Zor bir soru, üzerine iyice düşünmek lazım. Aslında küçüklüğümden beri hayatımın çoğunluğunu kapsayan bir şey. Esasen ise kurmaca evreni diyebilirim. Benim için tam olarak bunu ifade eder. Kafamda hep hikayeler var, kurmaca evrenler var. Bunlarla yaşıyorum. Hayatı anlamlandırmama yardımcı oluyor sanırım.

 

Peki bir film olsaydın, hangisi olurdun?

Şu film olurdum gibi bir cevabım yok ama çok kıskandığım bir film var; yani onu ben çekmiş olmak isterdim. ‘Her Şeyi Bitirmeyi Düşünüyorum.’ Bu adam bu filmi nasıl çekmiş diye çok kıskanmıştım.

 

Sinemadan ne bekliyorsun? Hayattan ne bekliyorsun?

Sağlıklı bir şekilde yaşamayı, sabahları kalkacak ve yürüyüş yapacak gücü bulabilmeyi bekliyorum. Sinemadan beklentim ise insanlarla iletişim kurabilmek üzerine. Ama bu sorunun cevabı dönemden döneme değişir sanırım. Beş yıl sonraki Zeynep, daha farklı şeyler bekliyor olabilir.






Sinema insanlara dokunabilir mi?

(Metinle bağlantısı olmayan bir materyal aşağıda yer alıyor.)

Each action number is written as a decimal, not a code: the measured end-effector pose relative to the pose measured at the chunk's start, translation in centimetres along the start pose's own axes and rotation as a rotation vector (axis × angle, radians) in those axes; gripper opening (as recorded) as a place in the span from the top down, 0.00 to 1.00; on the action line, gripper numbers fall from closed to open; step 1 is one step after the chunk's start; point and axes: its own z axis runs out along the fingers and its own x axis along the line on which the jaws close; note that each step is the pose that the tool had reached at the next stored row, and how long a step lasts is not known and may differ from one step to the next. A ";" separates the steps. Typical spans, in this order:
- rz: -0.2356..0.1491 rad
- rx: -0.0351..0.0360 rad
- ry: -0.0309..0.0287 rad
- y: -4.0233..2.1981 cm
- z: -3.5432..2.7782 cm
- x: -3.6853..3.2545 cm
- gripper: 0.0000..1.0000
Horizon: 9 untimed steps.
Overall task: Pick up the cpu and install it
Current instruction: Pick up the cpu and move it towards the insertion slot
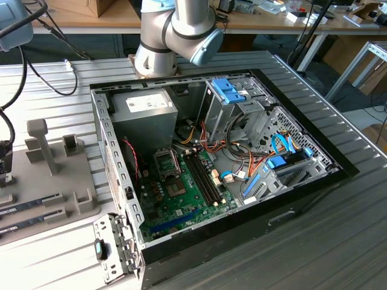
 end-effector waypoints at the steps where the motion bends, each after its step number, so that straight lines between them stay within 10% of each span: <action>1: 0.000 -0.0010 -0.0001 0.00 -0.03 0.00 0.53; 9: 0.000 -0.0055 0.0000 0.00 -0.22 -0.01 0.53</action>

Bir fark yaratabilir mi?

Kesinlikle insanları değiştirebileceğine inanıyorum. Bu büyük bir değişim olmak zorunda değil ama yalnız olmadığını bilmek bile çok önemli. Mesela kötü bir anında film izlersin ve seninkine benzer bir hikâye görürsün. Yalnız olmadığını ve benzer şeyler yaşayan insanlar olduğunu hissedersin, bu da yaşamak için güç verebilir. Anlarsın ki işler sadece senin için kötü gitmiyor! Bu tarz detaylar gerçekten çok önemli.

 

Sinema eğitimi alınmalı mı? Özellikle de bizim gibi ülkelerde?

Ben çok isteyerek okudum ama şu an geriye dönüp baktığımda başka bir bölüm de olabilirmiş diyorum. Yine de senin gibi sinemayla uğraşan insanlarla tanışmak ve bir çevre oluşturmak anlamında kesinlikle çok faydası oluyor. Daha bu sene biri sormuştu bu soruyu ve cevap olarak ‘kendini sinemaya tamamen adamayı düşünüyorsan olabilir' demiştim. Yine olsa yine okur muydum? Emin olmak gerçekten zor. 







Tüm olumsuzluklara rağmen sinema okuyanlar ve okuyacaklar, bu yolda nasıl ilerlemeli?

Tavsiye verebilecek bir konumda değilim. Mezun olalı üç yıl oldu ve hala öğrencilikten tam olarak kopmuş değilim. Ama klasik şeyler söyleyebilirim, mesela bol bol film izlenmeli. Çünkü ben, kesinlikle daha çok film izlemeliydim diye düşünüyorum.

 

Bir filmde, senaryo ile teknik meselelerin önemi?

Benim için senaryo ile oyuncu performansı, başrollerdedir diyebilirim. Hatta belki de performans daha öndedir. Teknik konular ise biraz daha kontrol edilebilir geliyor bana. Sonuç olarak ise bir filmin, izleyiciyi yakalamasında, oyuncu yönetimi faktörü oranında başarılı olacağını düşünüyorum. Ama bu soruya cevabım da zaman zaman değişiyor doğal olarak.




Kısa film yapmak isteyenlere tavsiyelerin neler olurdu?

Çok çalışmayı ve acele etmemeyi tavsiye ederim, özellikle de senaryo konusunda. Ayrıca daha sakin ilerlemek, keşfetmek, daha öğretici olacaktır.

 

Favori 3-5 filmin?

Rüya Bilmecesi. American Honey. Ana Yurdu. Eş Anlamlılar. Bir Zamanlar Anadolu’da. Korkuyorum Anne. Hayali Aşklar.

 

Favori yönetmenlerin?

Filmlerindeki enerji sebebiyle Xavier Dolan’ı çok severim. Türkiye’den ise Nuri Bilge Ceylan ve Reha Erdem’i beğeniyorum, takip ediyorum.


 



Sinemadan bağımsız son bir soru sormak istiyorum. Zeynep Dilan mutlu mu? Nasıl bir dönemi?

Mutluluğun ne olduğunu bilmiyorum ve olaya biraz daha derin bakmak gerektiğini düşünüyorum. Üniversitedeki felsefe dersinde bu konuyu konuşmuş ve işin içinden çıkamamıştık. Hala daha o derste olduğum yerdeyim sanırım. Bir insan mutlu olabilir mi emin değilim…

 

Bir şekilde perdede hayal kurdurmak isteyen herkese ithaf ettiğim bu söyleşi için, Zeynep Dilan Süren’e çok teşekkür ederim.

 

Kendinize bir iyilik yapın ve uzun zamandır izlemek istediğiniz o filmi, artık izleyin.